| Your assignment |
Please give back, exactly as written, the lines from the line with "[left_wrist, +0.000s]" to the line with "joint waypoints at" in the listing below, leaving out all pictures.

--- START ---

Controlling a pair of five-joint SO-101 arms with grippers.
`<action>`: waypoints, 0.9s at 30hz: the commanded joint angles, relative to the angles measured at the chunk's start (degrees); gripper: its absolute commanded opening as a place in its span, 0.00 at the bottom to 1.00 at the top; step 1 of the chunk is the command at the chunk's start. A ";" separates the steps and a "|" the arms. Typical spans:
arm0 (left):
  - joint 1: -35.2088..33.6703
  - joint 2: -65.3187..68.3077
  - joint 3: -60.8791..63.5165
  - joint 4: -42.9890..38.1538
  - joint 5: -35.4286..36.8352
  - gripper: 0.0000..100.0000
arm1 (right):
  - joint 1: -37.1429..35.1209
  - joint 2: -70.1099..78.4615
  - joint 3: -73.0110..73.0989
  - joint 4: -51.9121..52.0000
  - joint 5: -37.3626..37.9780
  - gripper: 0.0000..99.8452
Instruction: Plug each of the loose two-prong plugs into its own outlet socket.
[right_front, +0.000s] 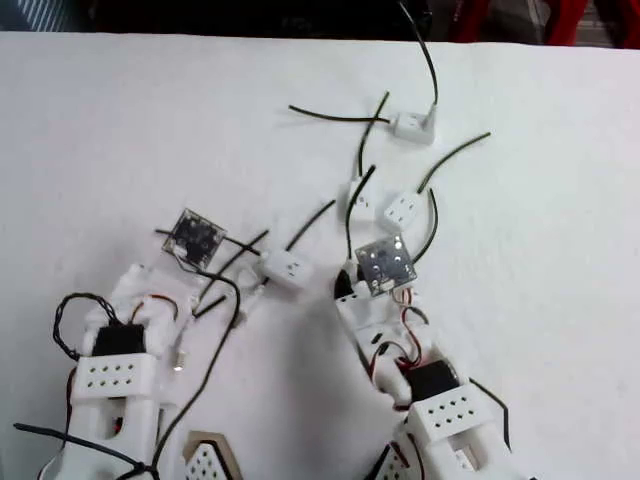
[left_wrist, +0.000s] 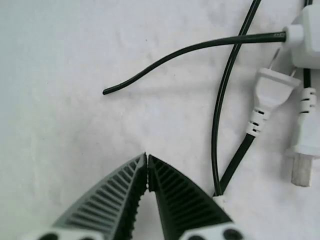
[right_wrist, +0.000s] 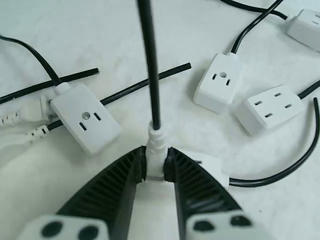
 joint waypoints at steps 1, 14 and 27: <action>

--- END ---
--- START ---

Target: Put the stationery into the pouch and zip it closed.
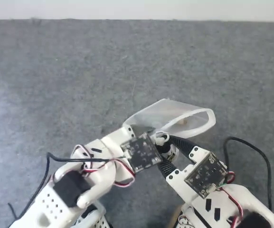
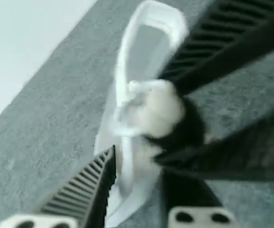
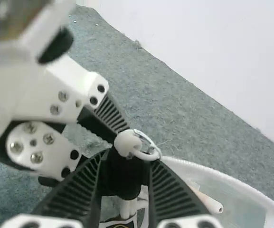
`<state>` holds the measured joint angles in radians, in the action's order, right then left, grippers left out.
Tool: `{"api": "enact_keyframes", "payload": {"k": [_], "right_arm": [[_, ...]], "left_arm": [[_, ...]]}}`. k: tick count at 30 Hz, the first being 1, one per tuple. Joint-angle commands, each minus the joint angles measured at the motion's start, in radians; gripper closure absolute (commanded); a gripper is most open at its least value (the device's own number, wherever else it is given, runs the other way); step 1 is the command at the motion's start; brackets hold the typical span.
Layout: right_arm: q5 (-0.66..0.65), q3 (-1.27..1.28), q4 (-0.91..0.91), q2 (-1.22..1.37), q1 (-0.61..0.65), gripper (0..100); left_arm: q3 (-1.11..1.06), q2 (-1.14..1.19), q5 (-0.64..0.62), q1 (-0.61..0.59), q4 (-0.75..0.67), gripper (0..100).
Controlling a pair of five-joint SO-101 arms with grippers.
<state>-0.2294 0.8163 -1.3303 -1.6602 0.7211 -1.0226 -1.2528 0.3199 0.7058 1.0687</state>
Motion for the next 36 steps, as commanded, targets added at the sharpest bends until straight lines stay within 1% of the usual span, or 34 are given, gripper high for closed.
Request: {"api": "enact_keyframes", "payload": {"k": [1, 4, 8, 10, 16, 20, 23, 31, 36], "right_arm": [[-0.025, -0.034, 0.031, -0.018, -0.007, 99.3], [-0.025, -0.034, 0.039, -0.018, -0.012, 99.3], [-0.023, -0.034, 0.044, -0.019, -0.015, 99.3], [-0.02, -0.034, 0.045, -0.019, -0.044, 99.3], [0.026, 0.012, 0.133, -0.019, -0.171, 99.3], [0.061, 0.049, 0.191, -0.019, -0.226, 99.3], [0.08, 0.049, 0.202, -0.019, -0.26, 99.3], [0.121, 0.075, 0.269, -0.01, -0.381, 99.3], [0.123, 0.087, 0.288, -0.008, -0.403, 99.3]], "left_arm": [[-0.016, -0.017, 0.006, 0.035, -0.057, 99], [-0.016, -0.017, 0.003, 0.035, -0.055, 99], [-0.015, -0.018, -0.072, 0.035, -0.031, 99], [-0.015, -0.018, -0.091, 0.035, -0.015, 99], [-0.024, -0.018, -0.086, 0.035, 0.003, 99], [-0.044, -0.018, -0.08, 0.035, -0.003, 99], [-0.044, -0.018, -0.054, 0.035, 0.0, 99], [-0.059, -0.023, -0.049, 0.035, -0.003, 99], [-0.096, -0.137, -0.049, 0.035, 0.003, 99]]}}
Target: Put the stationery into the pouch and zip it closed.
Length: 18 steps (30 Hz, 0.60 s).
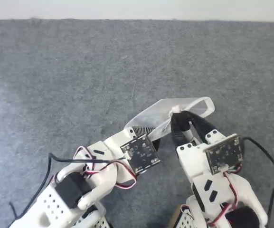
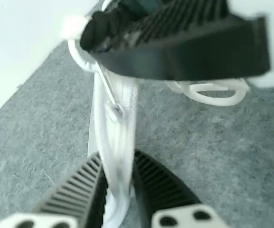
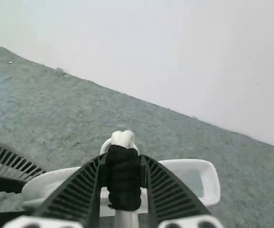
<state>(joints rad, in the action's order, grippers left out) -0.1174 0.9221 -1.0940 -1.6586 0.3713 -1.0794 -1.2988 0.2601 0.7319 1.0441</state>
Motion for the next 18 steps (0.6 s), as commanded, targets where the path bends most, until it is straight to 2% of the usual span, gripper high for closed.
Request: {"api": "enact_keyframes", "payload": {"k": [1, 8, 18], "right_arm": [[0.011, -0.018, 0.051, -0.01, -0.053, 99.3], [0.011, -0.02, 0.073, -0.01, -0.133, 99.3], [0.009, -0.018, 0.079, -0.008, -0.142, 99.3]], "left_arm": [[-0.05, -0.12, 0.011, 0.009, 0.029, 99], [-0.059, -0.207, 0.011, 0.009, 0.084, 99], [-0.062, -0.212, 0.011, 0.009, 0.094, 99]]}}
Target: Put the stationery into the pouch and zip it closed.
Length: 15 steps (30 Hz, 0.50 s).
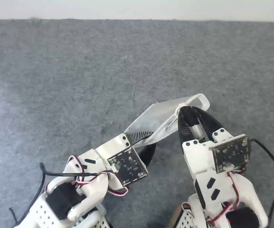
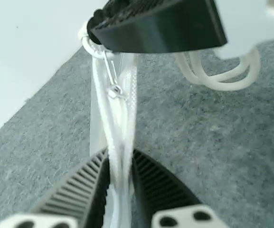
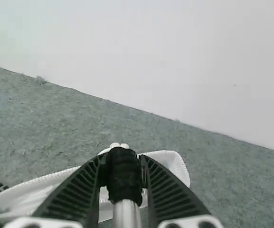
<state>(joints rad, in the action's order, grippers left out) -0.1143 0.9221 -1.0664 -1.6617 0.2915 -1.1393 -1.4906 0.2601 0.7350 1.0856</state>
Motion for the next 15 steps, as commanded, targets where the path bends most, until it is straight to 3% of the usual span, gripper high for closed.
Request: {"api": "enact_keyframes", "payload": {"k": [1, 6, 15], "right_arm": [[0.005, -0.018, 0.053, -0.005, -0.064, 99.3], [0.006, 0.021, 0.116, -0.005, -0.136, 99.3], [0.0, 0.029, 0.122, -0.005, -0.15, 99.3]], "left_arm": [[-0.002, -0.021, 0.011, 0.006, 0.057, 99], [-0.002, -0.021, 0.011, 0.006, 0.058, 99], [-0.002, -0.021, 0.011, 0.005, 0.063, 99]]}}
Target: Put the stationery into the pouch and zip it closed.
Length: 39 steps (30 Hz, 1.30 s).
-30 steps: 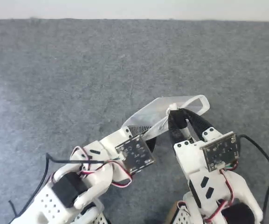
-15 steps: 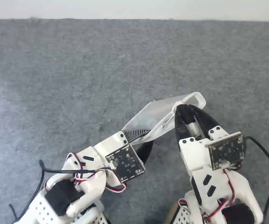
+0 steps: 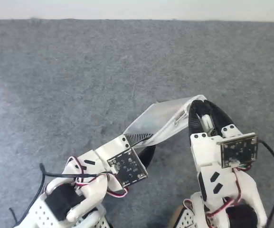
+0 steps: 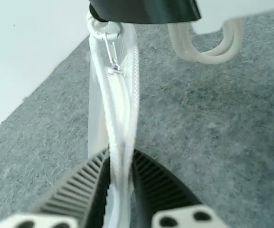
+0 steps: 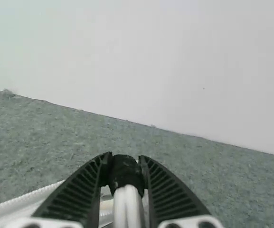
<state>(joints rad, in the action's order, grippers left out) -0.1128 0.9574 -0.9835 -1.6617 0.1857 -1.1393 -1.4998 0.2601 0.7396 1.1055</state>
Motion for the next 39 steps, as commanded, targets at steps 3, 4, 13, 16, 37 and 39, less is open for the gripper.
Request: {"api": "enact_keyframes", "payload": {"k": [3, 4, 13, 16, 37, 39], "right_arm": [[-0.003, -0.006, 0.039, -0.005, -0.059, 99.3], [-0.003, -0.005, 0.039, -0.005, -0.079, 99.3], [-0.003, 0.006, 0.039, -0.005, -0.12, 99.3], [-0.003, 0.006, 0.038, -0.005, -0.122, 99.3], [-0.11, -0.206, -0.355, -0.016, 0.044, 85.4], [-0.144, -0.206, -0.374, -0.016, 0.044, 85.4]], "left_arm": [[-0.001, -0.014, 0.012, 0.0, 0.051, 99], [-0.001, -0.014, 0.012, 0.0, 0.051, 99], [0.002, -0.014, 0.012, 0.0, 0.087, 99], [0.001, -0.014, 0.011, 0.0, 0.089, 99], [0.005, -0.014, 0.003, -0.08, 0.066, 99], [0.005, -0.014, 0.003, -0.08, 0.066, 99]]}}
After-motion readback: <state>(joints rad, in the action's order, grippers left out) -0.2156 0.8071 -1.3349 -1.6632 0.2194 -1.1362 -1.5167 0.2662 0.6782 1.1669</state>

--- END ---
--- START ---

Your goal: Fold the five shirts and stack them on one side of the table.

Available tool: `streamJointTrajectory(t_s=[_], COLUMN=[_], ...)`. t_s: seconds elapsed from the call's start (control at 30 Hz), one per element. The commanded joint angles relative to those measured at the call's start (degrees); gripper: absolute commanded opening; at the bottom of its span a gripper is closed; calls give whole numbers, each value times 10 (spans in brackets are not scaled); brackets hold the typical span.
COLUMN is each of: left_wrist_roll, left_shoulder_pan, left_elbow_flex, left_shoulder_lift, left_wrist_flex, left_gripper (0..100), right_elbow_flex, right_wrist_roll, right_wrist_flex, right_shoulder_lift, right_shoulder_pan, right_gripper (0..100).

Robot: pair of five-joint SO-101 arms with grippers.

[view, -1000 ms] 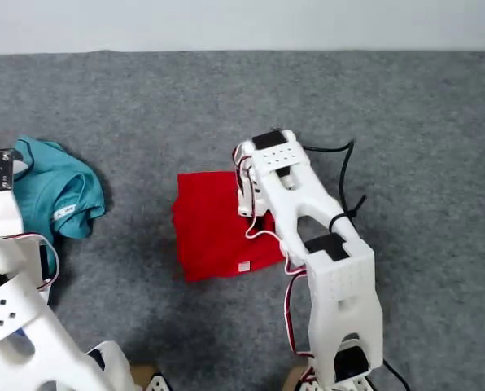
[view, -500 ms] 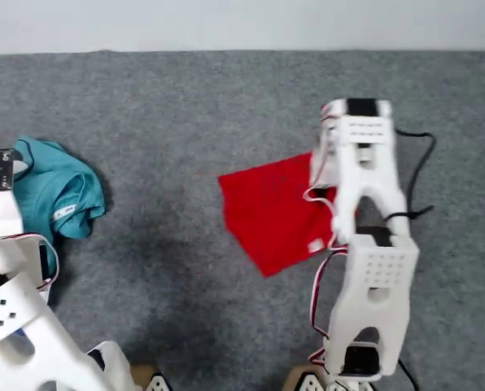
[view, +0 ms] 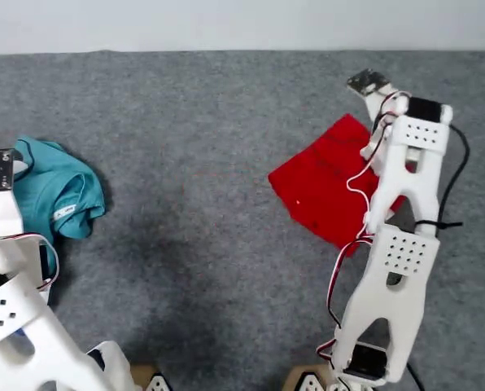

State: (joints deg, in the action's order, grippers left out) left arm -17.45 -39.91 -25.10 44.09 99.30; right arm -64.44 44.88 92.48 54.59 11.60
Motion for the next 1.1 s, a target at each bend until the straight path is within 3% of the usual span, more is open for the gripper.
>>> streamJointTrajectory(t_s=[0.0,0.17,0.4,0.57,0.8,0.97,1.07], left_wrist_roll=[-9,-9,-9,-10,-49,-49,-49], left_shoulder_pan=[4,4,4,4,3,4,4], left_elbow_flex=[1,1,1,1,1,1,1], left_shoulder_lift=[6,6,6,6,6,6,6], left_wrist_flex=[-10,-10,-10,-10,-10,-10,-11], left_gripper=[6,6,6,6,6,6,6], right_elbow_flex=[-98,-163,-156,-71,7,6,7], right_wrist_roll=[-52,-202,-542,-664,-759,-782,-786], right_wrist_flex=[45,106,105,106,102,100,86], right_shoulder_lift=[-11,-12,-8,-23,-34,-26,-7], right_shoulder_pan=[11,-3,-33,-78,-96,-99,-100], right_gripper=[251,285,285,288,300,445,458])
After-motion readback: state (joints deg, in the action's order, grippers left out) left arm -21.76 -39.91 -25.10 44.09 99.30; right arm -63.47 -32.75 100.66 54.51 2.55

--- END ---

| Exercise result |
[left_wrist, +0.000s] 
[right_wrist, +0.000s] 
 joint waypoints at steps 1, 14 and 27: <action>

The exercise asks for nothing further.